§ EXERCISE OBJECTIVE:
Exactly the lines from the first line of the records to the line holding "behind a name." should be duplicated, and nothing more; pictures stay out.

§ EXTRACTED DATA:

=== Section Start ===

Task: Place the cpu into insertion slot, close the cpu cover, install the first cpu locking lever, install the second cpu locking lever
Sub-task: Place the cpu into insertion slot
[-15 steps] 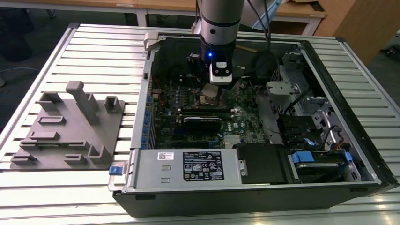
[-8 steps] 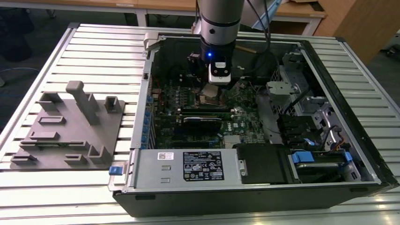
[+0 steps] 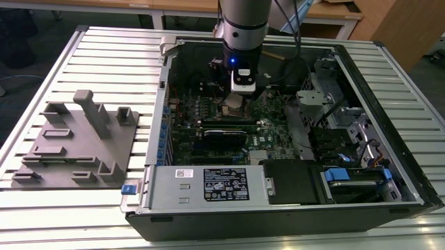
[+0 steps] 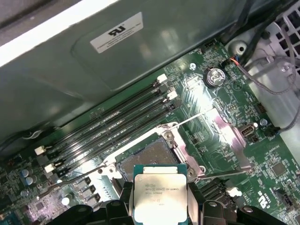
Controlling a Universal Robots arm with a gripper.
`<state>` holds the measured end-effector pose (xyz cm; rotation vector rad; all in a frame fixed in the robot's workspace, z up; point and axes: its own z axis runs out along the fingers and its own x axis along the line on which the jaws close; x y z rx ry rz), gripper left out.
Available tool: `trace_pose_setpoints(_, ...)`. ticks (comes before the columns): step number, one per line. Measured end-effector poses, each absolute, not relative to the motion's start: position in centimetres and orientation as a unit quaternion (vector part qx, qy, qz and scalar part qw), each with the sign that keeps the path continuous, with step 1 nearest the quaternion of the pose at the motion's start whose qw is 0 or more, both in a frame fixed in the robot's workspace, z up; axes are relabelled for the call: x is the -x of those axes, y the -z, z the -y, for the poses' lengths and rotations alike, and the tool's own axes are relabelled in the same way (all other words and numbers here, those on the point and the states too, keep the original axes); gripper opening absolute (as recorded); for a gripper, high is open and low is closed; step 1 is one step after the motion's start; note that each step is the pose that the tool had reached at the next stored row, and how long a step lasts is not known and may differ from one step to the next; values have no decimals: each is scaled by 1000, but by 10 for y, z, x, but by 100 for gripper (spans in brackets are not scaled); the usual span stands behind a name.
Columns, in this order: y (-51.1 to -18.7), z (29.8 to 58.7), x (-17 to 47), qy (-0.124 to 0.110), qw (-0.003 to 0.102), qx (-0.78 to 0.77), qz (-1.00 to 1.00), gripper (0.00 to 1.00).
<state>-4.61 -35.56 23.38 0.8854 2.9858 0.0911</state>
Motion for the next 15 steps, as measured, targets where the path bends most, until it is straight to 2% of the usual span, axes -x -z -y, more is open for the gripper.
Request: trace_pose_setpoints(15, -234, 356, 46, -29, 13, -297, -954, 54)
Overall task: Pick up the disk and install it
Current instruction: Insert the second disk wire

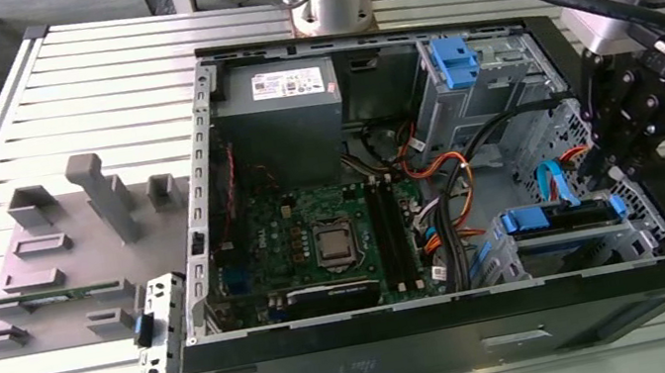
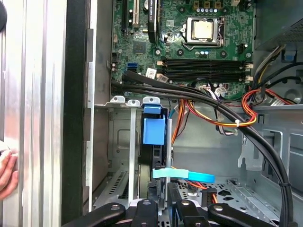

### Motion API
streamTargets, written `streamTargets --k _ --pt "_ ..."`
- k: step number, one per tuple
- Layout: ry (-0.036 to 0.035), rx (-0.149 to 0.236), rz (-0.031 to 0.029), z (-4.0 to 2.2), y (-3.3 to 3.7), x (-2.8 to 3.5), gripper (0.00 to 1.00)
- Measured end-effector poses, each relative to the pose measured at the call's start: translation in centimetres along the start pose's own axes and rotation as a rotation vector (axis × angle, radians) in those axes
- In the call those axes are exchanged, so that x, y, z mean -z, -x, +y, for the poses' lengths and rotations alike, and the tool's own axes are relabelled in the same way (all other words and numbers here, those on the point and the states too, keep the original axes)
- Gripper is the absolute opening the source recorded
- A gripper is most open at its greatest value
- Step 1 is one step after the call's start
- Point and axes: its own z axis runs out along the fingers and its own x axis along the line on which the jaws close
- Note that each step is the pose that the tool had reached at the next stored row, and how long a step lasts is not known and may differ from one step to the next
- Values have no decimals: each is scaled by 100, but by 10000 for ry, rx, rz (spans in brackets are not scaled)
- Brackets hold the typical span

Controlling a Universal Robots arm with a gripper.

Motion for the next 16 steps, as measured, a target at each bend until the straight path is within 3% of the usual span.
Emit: streamTargets --k 16 --pt "0 0 -4 0 43 -5 23"
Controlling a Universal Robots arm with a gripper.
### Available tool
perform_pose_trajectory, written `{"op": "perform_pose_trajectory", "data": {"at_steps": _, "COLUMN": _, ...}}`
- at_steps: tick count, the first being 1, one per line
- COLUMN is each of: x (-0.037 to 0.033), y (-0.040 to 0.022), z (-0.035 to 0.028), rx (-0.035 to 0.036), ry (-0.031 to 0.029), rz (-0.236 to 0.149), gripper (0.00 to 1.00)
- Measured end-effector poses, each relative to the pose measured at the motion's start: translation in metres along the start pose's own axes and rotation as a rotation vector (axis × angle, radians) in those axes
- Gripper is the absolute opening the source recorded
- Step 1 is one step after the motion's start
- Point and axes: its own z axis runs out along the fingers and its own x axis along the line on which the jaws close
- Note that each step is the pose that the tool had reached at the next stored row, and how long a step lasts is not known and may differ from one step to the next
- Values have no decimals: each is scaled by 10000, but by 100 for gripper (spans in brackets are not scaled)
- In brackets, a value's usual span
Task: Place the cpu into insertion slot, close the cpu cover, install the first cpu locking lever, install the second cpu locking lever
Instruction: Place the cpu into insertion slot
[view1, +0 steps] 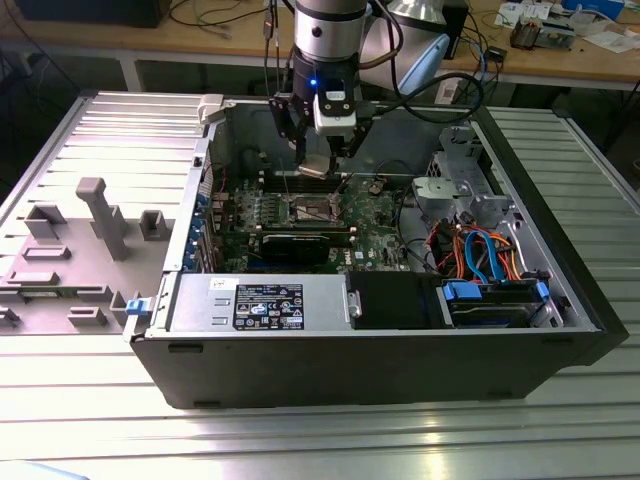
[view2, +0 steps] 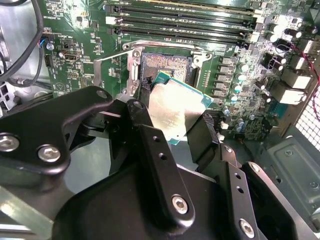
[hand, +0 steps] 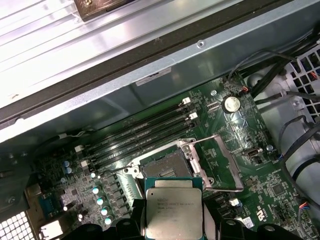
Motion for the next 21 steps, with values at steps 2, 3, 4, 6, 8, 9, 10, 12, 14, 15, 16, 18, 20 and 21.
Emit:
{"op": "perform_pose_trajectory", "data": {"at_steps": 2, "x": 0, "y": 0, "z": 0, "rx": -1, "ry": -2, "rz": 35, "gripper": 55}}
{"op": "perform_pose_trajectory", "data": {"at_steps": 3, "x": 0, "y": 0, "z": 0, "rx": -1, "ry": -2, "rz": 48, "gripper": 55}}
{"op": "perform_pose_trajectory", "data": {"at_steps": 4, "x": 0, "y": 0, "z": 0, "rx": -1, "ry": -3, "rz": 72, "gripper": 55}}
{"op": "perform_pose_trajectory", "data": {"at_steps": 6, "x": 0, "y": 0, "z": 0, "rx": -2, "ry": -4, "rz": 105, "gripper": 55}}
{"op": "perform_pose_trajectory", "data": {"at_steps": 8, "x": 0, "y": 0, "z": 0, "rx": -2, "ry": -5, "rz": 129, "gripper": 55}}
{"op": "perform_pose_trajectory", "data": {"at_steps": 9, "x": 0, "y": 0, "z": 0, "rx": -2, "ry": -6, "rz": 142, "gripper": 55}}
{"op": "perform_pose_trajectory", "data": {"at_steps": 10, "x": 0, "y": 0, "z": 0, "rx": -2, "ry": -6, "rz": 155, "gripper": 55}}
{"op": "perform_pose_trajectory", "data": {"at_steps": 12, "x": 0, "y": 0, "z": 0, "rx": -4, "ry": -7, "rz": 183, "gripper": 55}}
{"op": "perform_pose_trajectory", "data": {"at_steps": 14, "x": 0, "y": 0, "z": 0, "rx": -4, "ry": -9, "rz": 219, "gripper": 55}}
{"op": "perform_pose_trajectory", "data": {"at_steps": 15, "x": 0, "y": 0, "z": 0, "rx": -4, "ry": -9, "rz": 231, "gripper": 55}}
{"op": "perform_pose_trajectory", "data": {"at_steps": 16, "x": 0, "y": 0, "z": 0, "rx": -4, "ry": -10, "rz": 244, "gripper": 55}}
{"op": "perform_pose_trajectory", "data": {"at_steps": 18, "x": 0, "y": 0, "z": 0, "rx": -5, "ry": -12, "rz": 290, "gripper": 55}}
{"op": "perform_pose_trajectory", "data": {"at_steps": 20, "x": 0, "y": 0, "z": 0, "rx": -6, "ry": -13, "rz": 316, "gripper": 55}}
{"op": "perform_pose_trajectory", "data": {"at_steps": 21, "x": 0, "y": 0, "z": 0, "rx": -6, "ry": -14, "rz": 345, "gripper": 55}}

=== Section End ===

§ ANSWER:
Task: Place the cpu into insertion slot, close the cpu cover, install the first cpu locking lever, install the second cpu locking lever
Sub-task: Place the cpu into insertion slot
[-15 steps] 
[-8 steps] 
[+0 steps] 
[+0 steps] 
Controlling a Universal Robots arm with a gripper.
`<state>` holds the measured end-effector pose (xyz cm; rotation vector rad; all in a frame fixed in the robot's workspace, z up; point and axes: its own z axis runs out along the fingers and its own x axis along the line on which the jaws close; x y z rx ry rz), gripper left out.
Available tool: `trace_pose_setpoints(_, ...)`. ticks (comes before the columns): step number, one per line. Measured end-effector poses, each absolute, not relative to the motion's start: position in centimetres and orientation as a unit quaternion (vector part qx, qy, qz and scalar part qw), each with the sign that keeps the path continuous, with step 1 nearest the quaternion of the pose at the motion's start whose qw is 0 or more, both in a frame fixed in the robot's workspace, z up; axes are relabelled for the call: x is the -x of those axes, y the -z, z the -y, for the poses' lengths and rotations alike, and the tool's own axes are relabelled in the same way (all other words and numbers here, those on the point and the states too, keep the original axes); gripper opening absolute (as recorded); for a gripper, high is open and low is closed; step 1 is one step after the motion's start; note that each step is the pose that the tool had reached at the next stored row, and how long a step lasts is not known and may differ from one step to the next; values have no decimals: each is scaled by 1000, but by 10 for y, z, x, but by 100 for gripper (spans in brackets are not scaled); the usual span stands behind a name.

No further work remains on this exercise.